James is out with the fourth edition of his classic What Works on Wall Street, a book that both Barry and I frequently reference and go back to.  The book is here at Amazon, if you don't already have a copy, this is your chance to own the updated version.

In the meantime, James did a column for MarketWatch today in which he lays out some of his most important metrics to find winners in the market.  Check this out:

Recommended: Stock market jitters: Eight reasons investors are on edge

With this new research, we have refined the way that we measure characteristics in a way that boosts returns. We found that an updated combination of value and momentum strategies — a tactic we call “Trending Value” — is the best performing strategy since 1963.

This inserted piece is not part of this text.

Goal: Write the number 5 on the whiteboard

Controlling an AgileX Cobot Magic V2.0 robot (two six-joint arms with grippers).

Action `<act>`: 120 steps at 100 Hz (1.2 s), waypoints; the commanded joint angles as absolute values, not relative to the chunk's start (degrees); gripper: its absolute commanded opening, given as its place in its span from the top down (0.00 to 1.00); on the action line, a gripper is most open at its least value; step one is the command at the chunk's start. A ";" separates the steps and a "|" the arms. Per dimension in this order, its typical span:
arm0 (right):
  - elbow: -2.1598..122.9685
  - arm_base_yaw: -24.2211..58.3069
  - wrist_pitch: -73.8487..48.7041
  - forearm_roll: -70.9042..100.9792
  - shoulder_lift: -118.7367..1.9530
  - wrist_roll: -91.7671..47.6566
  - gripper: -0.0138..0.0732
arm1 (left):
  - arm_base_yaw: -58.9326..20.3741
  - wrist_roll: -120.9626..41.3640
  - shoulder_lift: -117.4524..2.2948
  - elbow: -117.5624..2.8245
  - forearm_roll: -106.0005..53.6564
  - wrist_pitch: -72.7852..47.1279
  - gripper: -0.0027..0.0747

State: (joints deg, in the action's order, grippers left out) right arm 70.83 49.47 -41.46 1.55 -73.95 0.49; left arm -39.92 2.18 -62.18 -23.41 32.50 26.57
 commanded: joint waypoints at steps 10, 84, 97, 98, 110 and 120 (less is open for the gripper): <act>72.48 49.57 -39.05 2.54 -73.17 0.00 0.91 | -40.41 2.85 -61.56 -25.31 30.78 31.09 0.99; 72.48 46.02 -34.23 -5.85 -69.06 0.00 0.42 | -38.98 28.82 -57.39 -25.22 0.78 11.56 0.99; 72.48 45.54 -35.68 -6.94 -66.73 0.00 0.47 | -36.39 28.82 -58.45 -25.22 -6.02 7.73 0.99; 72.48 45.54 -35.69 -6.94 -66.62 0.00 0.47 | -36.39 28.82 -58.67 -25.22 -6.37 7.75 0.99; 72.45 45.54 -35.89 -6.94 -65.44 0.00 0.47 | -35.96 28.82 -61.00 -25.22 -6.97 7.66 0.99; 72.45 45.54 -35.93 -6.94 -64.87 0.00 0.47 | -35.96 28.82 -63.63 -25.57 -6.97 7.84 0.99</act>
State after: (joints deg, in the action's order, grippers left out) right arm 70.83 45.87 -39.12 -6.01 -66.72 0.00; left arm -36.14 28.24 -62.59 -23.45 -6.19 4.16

Its annualized return of 20.58% through Sept. 30 crushes the All Stocks benchmark (an equally weighted benchmark of stocks with an inflation adjusted market cap great than $200 million), which has a return of 10.71%. Plus, the Trending Value approach achieves its return with a volatility of 17.69%, lower than the benchmark’s 18.26%.

The strategy makes use of one of the main innovations from the book: the use of a composite value factor. In the original publication, we identified price-to-sales as the most effective value factor. In this latest edition of the book, we have learned that a composite that combines several different value factors delivers stronger returns and more consistency than any individual factor.

By spreading our bets and ensuring that a stock is cheap in a variety of ways, we believe we can identify better stocks. One version of the composite value factor combines the following measures of value:

• Price-to-Sales

• Price-to-Earnings

• Price-to-Book

• Price-to-Cash Flow

EBITDA/Enterprise Value

• Shareholder yield (dividend yield + rate of share repurchases)

Each stock in the universe gets a score of 1 to 100 for each of these factors. The final value score is an average of these scores. The Trending Value portfolio narrows the investable universe to the 10% of stocks with the best score based on the value composite, and then selects a concentrated portfolio of 25 stocks based on trailing six-month momentum.

James is admirable to Barry and I in that his process is repeatable.  There are no gut instincts involved and every buy or sell is rules-based, which is the way we prefer our money managers to function.  O'Shaughnessy's stock picking is also completely divorced from the shenanigans that suck so many sell-side analysts in.  He hasn't listened to a quarterly conference call in a decade, he also sells at the first hint of trouble - late filings and earnings restatements are automatics 86's from his portfolios.

Check out his column for more on his Trending Value concept...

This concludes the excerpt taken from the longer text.